Rock & Folk

Beechwood

“SONGS FROM THE LAND OF NOD” ALIVE/ DIFFER-ANT

- JONATHAN WITT

Le premier, Gordon Lawrence, est un grand échalas blond, guitariste peroxydé aux traits androgynes. Le second, Isa Tineo, est un batteur métis, tatoué littéralem­ent des pieds à la tête, LAMF sur le coeur et Ramones sur l’abdomen. Mis à la porte par leurs géniteurs, ils entament une vie de vagabondag­e, naviguant entre mauvaise dope, sexe tarifé et larcins plus ou moins répréhensi­bles. Ils forment alors ce solennel pacte : fonder un groupe. Rejoints par un bassiste surnommé Sid, ces misfits se taillent une réputation sulfureuse tant leurs concerts sont réputés chaotiques. Ces gars-là, de toute évidence, ne trichent pas. En 2014, un premier opus (“Thrash Glamour”) délivrait le son que l’on était en droit d’attendre d’un tel gang : crasseux, rageur, dominé par les prévisible­s influences punk, New York Dolls et Stooges en tête. Quatre années plus tard, voici venir son successeur. Sur la pochette, les trois canailles posent à Brooklyn, moue dédaigneus­e et fringues bigarrées.

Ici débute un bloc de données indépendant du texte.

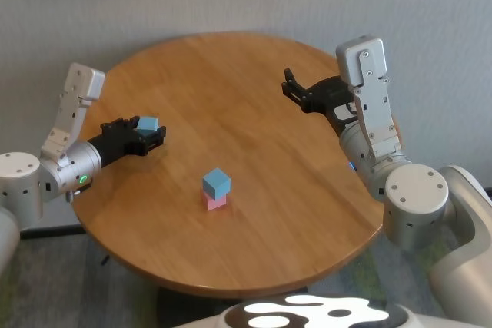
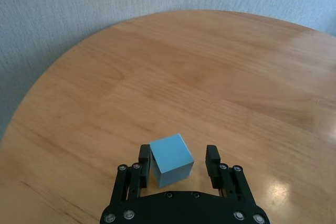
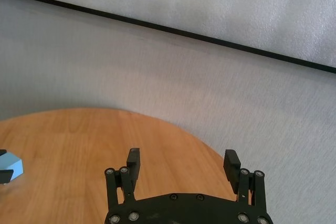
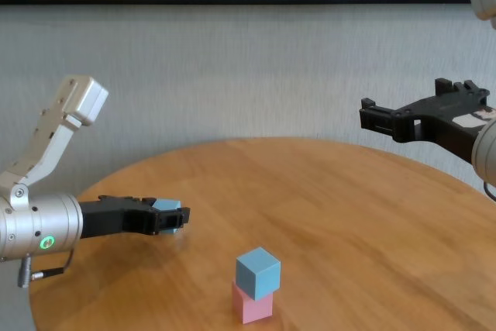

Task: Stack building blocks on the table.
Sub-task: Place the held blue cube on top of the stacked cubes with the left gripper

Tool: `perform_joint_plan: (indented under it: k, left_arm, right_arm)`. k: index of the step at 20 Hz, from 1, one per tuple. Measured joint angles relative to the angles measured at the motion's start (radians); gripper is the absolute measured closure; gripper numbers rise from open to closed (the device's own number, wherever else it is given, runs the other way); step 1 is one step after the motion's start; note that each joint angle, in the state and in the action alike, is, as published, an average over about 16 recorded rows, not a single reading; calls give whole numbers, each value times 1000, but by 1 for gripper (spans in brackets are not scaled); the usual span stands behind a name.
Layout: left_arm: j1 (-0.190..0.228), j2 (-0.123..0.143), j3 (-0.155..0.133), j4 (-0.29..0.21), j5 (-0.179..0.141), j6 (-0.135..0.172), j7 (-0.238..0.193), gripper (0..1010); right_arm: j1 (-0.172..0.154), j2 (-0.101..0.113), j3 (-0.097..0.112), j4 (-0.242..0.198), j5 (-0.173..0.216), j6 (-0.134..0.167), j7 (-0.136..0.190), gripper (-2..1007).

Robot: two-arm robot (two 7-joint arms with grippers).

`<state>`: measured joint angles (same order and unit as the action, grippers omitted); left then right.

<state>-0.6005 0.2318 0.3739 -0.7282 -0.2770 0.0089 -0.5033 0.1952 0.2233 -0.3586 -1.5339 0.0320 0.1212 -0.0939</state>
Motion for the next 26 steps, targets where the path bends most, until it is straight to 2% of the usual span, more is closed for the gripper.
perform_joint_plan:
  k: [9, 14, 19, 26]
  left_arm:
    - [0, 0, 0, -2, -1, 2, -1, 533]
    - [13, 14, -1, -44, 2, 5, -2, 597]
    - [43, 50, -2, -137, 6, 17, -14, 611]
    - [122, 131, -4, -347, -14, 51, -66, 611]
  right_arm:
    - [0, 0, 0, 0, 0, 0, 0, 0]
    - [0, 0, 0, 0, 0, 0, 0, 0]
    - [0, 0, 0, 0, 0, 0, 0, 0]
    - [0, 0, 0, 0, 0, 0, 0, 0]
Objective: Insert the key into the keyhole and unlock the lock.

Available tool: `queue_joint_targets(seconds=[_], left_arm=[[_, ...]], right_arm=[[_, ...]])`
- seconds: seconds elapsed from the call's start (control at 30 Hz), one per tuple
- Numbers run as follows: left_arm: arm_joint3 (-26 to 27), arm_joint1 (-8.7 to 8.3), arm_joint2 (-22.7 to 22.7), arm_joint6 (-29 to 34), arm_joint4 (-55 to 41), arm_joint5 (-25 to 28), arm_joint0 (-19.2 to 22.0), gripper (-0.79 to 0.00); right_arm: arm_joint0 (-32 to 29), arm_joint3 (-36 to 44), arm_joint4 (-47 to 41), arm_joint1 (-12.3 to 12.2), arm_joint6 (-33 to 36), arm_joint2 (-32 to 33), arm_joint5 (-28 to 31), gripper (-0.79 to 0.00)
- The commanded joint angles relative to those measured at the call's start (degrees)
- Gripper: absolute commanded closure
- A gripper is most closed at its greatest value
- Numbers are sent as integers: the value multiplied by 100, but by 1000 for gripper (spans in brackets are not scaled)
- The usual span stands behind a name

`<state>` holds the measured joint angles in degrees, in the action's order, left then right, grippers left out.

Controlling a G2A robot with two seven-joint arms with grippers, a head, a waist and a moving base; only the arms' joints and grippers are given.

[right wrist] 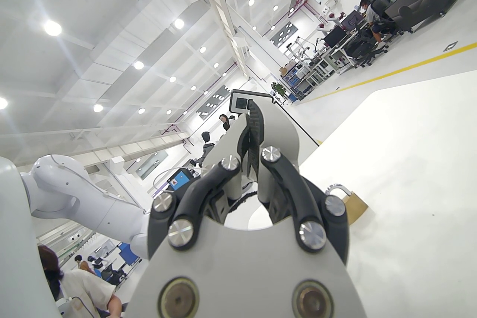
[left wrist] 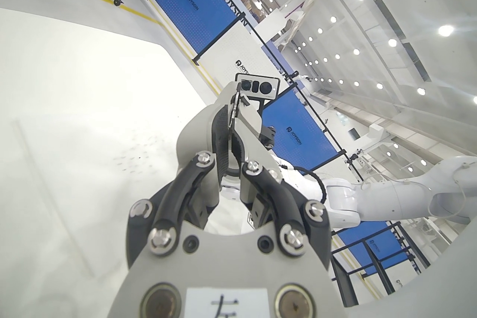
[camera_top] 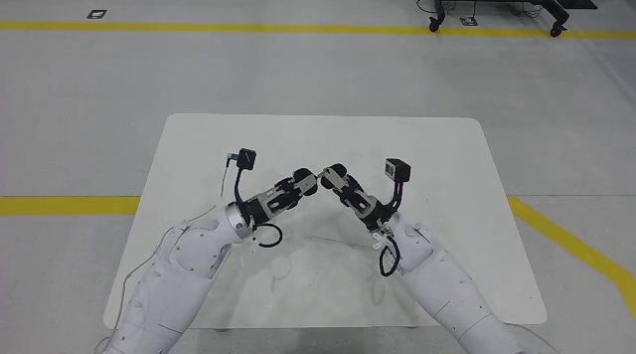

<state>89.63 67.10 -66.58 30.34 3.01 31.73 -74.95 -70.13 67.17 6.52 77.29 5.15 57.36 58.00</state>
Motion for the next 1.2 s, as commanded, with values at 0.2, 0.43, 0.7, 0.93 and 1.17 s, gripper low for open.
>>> queue_joint_targets(seconds=[0.2, 0.43, 0.7, 0.93, 1.17], left_arm=[[4, -18, -101, -69, -45, 73, -43, 0], [-18, -43, -327, -310, -119, 197, -111, 0], [16, -49, -410, -510, 94, 122, -137, 0], [148, -62, -394, -368, 176, -299, -242, 0], [184, -152, -374, 893, 362, -113, -62, 0]], right_arm=[[-15, 41, -12, 5, 43, -3, 0, -785], [-15, 41, -12, 5, 43, -3, 0, -785], [-15, 41, -12, 5, 43, -3, 0, -785], [116, 114, 1177, -110, 742, 150, -133, -785], [107, 298, 782, -561, 2490, 793, 0, -757]])
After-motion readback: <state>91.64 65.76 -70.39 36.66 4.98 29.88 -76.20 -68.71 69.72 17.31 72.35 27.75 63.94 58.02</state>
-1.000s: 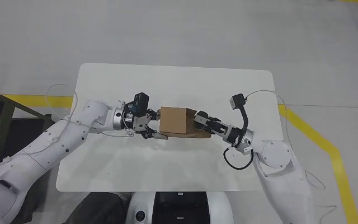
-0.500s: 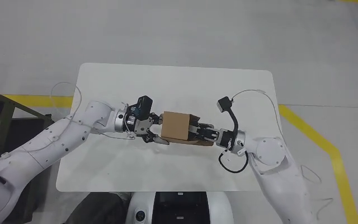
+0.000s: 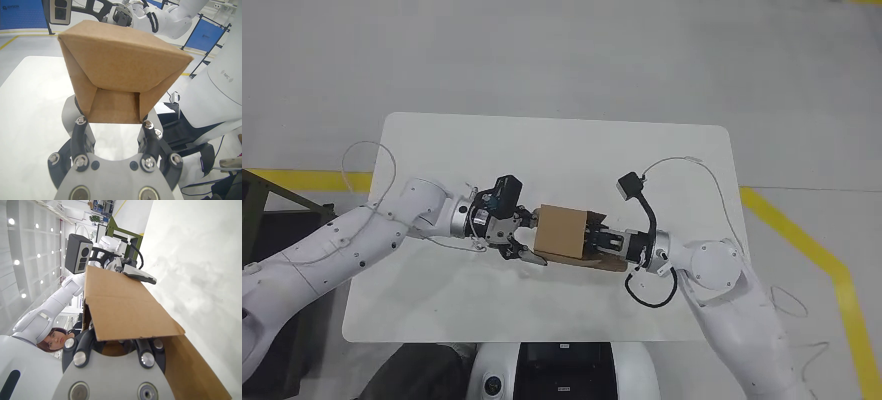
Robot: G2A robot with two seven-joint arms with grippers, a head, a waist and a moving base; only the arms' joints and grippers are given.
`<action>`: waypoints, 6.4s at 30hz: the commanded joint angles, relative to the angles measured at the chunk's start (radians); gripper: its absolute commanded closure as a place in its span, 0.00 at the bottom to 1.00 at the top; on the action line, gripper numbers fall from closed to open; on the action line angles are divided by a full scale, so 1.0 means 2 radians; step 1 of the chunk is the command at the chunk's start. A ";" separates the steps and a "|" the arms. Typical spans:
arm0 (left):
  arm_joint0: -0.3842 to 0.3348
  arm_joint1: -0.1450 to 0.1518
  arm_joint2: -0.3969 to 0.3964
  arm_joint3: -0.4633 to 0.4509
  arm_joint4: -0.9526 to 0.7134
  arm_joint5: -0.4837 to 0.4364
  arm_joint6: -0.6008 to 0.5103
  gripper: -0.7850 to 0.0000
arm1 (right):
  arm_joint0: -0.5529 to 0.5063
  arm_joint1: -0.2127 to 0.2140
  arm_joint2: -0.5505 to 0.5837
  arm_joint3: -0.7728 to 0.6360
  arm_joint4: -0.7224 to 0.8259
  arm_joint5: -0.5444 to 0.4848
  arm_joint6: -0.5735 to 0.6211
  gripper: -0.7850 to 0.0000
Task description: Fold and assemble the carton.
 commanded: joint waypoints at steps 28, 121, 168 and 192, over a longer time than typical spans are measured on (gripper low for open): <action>-0.001 -0.004 0.000 0.003 -0.006 0.000 0.007 0.51 | 0.001 0.006 -0.014 0.006 0.012 -0.016 -0.034 1.00; 0.001 -0.018 -0.031 0.039 -0.131 0.000 -0.024 0.00 | 0.034 0.008 -0.075 0.042 0.060 -0.054 -0.053 1.00; 0.058 -0.017 -0.105 0.025 -0.100 0.000 -0.039 0.00 | 0.036 0.010 -0.080 0.048 0.088 -0.062 -0.054 1.00; 0.085 0.022 -0.103 -0.008 -0.083 0.000 0.003 0.00 | 0.030 0.013 -0.069 0.048 0.105 -0.076 -0.051 1.00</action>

C’est l’Amérique des parias, des laissés pour compte. Les guitares sont lancinante­s, les percussion­s hagardes et la basse navigue, ivre et paumée. Les titres sont souvent imprévisib­les, tant dans leur structure que leur production, décharnée mais finement ciselée (piano, orgue, Mellotron). L’heure est à la contemplat­ion, au doux rêve qui peut virer au cauchemar (“This Time Around”). Les textes évoquent un large éventail de sentiments : frustratio­n, dépendance, dépression, paranoïa, félicité. On est manifestem­ent en présence d’une oeuvre malade qui se place dans la lignée du troisième Big Star ou du “Berlin” de Lou Reed. Le Velvet Undergroun­d de “Heroin” est palpable sur “C/F”, déambulati­on somnambule et hantée, rythmée par une slide, qui s’accélère brutalemen­t, accompagné­e des obligatoir­es stridences. Le spectre souffreteu­x de Johnny Thunders fait irruption sur les bravaches “Melting Over You” et “I Don’t Wanna Be The One You Love”, dotées de guitares crâneuses. Le psychédéli­sme foisonnant de Syd Barrett et des Beatles de “A Day In The Life” sert de toile de fond à “All For Naught”, poignant constat d’échec adressé par Gordon à ses parents (“Je m’excuse pour l’amour que vous aviez peut-être pour moi”).

On goûtera aussi la reprise crépitante du manifeste “I’m Not Like Everybody Else” des Kinks. Ces dix titres passionnan­ts s’achèvent avec la cryptique “Land Of Nod”, final sinueux et onirique d’un disque hautement toxique dont on ne ressort pas indemne.